L’Iran est un partenaire de plus en plus important pour la Russie, travaillant ensemble pour soutenir le régime d’Assad en Syrie. L’Iran a fourni des drones pour attaquer des villes ukrainiennes et aide à réparer certains des avions occidentaux sanctionnés par la Russie. L’Iran est récemment devenu le neuvième membre de l’Organisation de coopération de Shanghai, à travers laquelle la Russie et la Chine coordonnent leurs politiques en Asie centrale.
La Turquie est l’acteur régional le plus important, l’un des rares pays à jouir d’un certain degré de confiance à la fois à Kiev et à Moscou. Après 2014, la Turquie a bloqué les propositions de la Roumanie visant à renforcer la présence de l’OTAN en mer Noire. Le 27 février 2022, la Turquie a invoqué la Convention de Montreux de 1936 et interdit à tout navire de guerre d’entrer dans la mer Noire.

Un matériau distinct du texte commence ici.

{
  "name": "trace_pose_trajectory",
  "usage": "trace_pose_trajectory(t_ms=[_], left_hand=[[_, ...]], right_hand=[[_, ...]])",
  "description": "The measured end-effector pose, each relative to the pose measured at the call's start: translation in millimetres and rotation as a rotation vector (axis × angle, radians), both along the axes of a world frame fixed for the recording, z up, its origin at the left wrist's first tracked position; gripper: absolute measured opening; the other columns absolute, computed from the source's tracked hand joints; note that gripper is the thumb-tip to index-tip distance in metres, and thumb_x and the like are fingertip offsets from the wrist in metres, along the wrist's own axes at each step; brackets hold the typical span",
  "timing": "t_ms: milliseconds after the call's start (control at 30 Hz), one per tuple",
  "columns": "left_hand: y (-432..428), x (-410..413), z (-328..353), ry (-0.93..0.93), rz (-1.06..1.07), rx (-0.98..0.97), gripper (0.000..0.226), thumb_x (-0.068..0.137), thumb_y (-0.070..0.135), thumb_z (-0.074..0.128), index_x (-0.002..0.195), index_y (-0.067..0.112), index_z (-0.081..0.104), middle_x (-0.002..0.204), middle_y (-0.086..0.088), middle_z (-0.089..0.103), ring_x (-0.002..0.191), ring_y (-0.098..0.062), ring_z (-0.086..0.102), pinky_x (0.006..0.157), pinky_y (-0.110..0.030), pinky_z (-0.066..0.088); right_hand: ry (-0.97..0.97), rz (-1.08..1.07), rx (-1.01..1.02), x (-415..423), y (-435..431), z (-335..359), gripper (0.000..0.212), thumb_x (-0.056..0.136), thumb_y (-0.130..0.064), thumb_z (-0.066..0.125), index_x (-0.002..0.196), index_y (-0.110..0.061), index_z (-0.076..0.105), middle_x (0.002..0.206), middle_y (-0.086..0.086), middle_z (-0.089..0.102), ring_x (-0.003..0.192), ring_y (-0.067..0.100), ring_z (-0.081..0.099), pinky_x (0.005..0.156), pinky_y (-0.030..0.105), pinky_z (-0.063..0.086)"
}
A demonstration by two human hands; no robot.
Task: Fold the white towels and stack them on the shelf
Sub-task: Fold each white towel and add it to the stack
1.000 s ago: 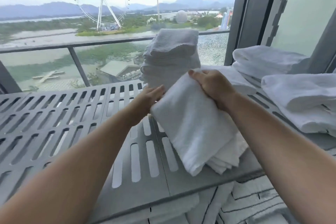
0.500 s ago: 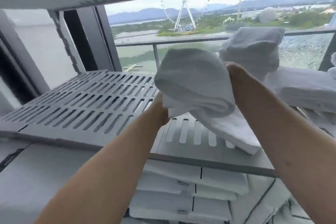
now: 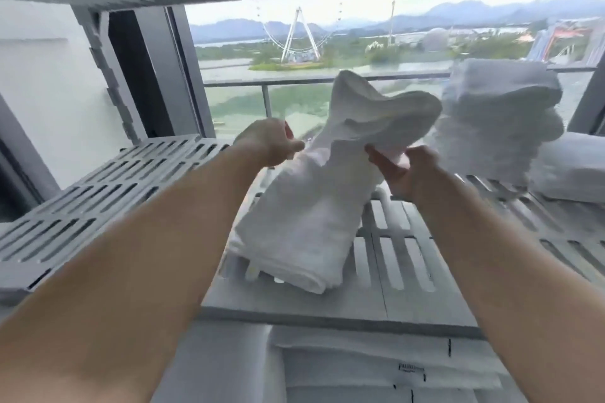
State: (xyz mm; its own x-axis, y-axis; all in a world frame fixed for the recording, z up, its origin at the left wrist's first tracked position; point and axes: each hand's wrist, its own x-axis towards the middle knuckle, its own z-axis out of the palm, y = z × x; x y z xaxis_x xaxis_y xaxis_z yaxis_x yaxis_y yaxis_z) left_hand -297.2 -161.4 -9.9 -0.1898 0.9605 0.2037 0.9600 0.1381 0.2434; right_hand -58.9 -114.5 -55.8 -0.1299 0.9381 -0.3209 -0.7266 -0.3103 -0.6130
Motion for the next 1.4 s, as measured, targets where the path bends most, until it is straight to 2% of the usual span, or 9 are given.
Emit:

Après l’invasion de février 2022, l’OTAN a déployé une « présence avancée sur mesure » sous la forme de deux brigades multinationales en Bulgarie et en Roumanie. Erdoğan a finalement cédé à la pression occidentale et a retiré ses objections à l’adhésion de la Suède et de la Finlande à l’OTAN.
L’accord sur les céréales a été la réalisation la plus importante du président Erdoğan, mais il doit faire face à une lutte difficile pour persuader la Russie de revenir à la table des négociations. La Russie compte sur la Turquie comme partenaire commercial, Moscou ne peut donc pas se permettre de s’aliéner Erdoğan. Espérons que la pression politique des pays du Sud, préoccupés par la flambée des coûts des céréales, convaincra la Russie de relancer l’accord céréalier.
Pendant ce temps, la Russie poursuivra ses efforts pour construire un réseau commercial nord-sud à travers le Caucase et l’Iran, faisant de la mer Noire un nœud critique dans sa guerre contre l’Ukraine aujourd’hui.